- What the exercise asks -
The complete listing below should be transcribed precisely.

(Data shown begins)

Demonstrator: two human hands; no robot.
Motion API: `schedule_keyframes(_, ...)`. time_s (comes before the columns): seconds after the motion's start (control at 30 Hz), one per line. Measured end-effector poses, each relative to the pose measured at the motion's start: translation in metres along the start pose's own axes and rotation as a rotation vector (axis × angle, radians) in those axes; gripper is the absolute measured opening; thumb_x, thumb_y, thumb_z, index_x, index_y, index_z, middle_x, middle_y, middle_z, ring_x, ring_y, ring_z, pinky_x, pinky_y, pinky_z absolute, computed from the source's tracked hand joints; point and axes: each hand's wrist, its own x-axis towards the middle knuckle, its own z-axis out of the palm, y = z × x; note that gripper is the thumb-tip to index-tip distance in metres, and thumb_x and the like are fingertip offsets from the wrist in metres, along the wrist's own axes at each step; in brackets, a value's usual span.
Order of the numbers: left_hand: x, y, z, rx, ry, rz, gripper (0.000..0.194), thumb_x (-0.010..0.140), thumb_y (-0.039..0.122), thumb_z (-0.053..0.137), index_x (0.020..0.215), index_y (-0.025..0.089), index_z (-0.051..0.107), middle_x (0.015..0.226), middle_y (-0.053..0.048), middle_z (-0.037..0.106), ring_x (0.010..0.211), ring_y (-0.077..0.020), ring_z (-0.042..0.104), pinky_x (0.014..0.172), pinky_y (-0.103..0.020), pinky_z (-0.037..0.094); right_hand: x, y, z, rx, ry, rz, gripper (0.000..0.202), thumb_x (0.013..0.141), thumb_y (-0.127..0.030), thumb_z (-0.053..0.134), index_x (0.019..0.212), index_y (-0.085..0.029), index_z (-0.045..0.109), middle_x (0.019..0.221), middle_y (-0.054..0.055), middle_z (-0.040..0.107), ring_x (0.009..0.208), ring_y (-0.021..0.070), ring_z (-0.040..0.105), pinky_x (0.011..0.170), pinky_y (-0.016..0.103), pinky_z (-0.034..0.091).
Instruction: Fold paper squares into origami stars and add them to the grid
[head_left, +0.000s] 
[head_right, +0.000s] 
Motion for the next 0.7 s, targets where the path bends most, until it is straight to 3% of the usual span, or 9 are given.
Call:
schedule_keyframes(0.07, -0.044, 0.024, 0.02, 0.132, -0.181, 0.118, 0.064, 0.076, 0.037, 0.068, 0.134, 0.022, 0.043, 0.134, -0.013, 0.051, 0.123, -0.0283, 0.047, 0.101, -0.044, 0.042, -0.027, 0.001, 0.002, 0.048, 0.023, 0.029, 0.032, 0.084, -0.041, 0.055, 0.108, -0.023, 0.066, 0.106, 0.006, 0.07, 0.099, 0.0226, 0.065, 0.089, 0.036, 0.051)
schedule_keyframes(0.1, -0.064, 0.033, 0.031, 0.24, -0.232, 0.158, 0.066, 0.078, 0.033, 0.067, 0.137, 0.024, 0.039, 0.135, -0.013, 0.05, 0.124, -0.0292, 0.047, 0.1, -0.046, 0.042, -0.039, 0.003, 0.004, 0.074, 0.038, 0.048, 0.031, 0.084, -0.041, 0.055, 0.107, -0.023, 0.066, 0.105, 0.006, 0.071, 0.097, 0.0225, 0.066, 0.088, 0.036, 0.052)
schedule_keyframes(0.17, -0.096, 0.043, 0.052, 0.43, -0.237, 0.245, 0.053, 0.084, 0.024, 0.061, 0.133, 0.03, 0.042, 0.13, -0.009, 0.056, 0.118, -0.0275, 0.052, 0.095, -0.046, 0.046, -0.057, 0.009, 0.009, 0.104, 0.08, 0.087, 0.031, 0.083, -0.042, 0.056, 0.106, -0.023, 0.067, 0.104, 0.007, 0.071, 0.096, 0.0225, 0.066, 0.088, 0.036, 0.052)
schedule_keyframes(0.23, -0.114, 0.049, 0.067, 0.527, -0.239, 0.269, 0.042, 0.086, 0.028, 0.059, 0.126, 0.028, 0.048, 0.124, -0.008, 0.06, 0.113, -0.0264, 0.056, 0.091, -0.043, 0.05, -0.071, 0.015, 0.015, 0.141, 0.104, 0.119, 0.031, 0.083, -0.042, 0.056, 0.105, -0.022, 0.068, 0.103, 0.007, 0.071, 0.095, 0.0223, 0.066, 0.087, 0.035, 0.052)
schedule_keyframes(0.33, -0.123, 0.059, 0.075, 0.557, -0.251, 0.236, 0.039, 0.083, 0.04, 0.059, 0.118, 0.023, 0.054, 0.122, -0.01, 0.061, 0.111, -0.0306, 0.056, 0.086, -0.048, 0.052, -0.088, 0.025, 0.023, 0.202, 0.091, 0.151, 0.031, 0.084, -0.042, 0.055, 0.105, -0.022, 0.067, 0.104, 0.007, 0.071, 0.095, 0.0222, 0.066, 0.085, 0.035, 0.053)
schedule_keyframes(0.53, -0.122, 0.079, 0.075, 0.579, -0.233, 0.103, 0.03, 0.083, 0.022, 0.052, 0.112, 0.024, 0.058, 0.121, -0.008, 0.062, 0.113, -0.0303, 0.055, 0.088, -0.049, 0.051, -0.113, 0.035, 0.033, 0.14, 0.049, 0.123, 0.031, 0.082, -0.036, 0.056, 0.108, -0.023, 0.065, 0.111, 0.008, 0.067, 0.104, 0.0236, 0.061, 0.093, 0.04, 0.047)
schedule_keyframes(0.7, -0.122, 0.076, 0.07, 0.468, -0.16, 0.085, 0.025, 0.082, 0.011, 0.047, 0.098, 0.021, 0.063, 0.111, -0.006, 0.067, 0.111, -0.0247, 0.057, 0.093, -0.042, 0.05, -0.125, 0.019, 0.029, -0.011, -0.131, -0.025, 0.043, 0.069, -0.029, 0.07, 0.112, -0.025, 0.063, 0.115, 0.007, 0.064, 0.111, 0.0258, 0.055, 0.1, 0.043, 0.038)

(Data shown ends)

- Solution below -
Demonstrator: two human hands; no robot.
Motion API: `schedule_keyframes(_, ...)`. time_s (comes before the columns): seconds after the motion's start (control at 30 Hz), one per line. Measured end-effector poses, each relative to the pose measured at the motion's start: translation in metres along the start pose's own axes and rotation as a rotation vector (axis × angle, radians) in those axes; gripper is the absolute measured opening; thumb_x, thumb_y, thumb_z, index_x, index_y, index_z, middle_x, middle_y, middle_z, ring_x, ring_y, ring_z, pinky_x, pinky_y, pinky_z absolute, computed from the source's tracked hand joints; point and axes: each hand's wrist, its own x-axis towards the middle knuckle, its own z-axis out of the palm, y = z × x; note that gripper is the thumb-tip to index-tip distance in metres, and thumb_x and the like are fingertip offsets from the wrist in metres, along the wrist's own axes at each step; in brackets, a value's usual span.
Order of the numbers: left_hand: x, y, z, rx, ry, rz, gripper (0.000..0.194), thumb_x (-0.010..0.140), thumb_y (-0.039..0.122), thumb_z (-0.053..0.137), index_x (0.020..0.215), index_y (-0.025..0.089), index_z (-0.051..0.107), middle_x (0.015..0.226), middle_y (-0.053..0.048), middle_z (-0.037..0.106), ring_x (0.010..0.211), ring_y (-0.077..0.020), ring_z (-0.042..0.104), pinky_x (0.014..0.172), pinky_y (-0.103..0.020), pinky_z (-0.037..0.094); right_hand: x, y, z, rx, ry, rz, gripper (0.000..0.202), thumb_x (0.013..0.141), thumb_y (-0.127..0.030), thumb_z (-0.053..0.134), index_x (0.019..0.212), index_y (-0.085..0.029), index_z (-0.045..0.109), middle_x (0.019..0.221), middle_y (-0.054..0.055), middle_z (-0.040..0.107), ring_x (0.009..0.208), ring_y (-0.021..0.070), ring_z (-0.040..0.105), pinky_x (0.011..0.170), pinky_y (-0.016..0.103), pinky_z (-0.034..0.091).
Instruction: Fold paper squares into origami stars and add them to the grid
[head_left, +0.000s] 
[head_right, +0.000s] 
Motion for the next 0.7 s, targets where the path bends most, until it is straight to 3% of the usual span, or 9 are given.
Call:
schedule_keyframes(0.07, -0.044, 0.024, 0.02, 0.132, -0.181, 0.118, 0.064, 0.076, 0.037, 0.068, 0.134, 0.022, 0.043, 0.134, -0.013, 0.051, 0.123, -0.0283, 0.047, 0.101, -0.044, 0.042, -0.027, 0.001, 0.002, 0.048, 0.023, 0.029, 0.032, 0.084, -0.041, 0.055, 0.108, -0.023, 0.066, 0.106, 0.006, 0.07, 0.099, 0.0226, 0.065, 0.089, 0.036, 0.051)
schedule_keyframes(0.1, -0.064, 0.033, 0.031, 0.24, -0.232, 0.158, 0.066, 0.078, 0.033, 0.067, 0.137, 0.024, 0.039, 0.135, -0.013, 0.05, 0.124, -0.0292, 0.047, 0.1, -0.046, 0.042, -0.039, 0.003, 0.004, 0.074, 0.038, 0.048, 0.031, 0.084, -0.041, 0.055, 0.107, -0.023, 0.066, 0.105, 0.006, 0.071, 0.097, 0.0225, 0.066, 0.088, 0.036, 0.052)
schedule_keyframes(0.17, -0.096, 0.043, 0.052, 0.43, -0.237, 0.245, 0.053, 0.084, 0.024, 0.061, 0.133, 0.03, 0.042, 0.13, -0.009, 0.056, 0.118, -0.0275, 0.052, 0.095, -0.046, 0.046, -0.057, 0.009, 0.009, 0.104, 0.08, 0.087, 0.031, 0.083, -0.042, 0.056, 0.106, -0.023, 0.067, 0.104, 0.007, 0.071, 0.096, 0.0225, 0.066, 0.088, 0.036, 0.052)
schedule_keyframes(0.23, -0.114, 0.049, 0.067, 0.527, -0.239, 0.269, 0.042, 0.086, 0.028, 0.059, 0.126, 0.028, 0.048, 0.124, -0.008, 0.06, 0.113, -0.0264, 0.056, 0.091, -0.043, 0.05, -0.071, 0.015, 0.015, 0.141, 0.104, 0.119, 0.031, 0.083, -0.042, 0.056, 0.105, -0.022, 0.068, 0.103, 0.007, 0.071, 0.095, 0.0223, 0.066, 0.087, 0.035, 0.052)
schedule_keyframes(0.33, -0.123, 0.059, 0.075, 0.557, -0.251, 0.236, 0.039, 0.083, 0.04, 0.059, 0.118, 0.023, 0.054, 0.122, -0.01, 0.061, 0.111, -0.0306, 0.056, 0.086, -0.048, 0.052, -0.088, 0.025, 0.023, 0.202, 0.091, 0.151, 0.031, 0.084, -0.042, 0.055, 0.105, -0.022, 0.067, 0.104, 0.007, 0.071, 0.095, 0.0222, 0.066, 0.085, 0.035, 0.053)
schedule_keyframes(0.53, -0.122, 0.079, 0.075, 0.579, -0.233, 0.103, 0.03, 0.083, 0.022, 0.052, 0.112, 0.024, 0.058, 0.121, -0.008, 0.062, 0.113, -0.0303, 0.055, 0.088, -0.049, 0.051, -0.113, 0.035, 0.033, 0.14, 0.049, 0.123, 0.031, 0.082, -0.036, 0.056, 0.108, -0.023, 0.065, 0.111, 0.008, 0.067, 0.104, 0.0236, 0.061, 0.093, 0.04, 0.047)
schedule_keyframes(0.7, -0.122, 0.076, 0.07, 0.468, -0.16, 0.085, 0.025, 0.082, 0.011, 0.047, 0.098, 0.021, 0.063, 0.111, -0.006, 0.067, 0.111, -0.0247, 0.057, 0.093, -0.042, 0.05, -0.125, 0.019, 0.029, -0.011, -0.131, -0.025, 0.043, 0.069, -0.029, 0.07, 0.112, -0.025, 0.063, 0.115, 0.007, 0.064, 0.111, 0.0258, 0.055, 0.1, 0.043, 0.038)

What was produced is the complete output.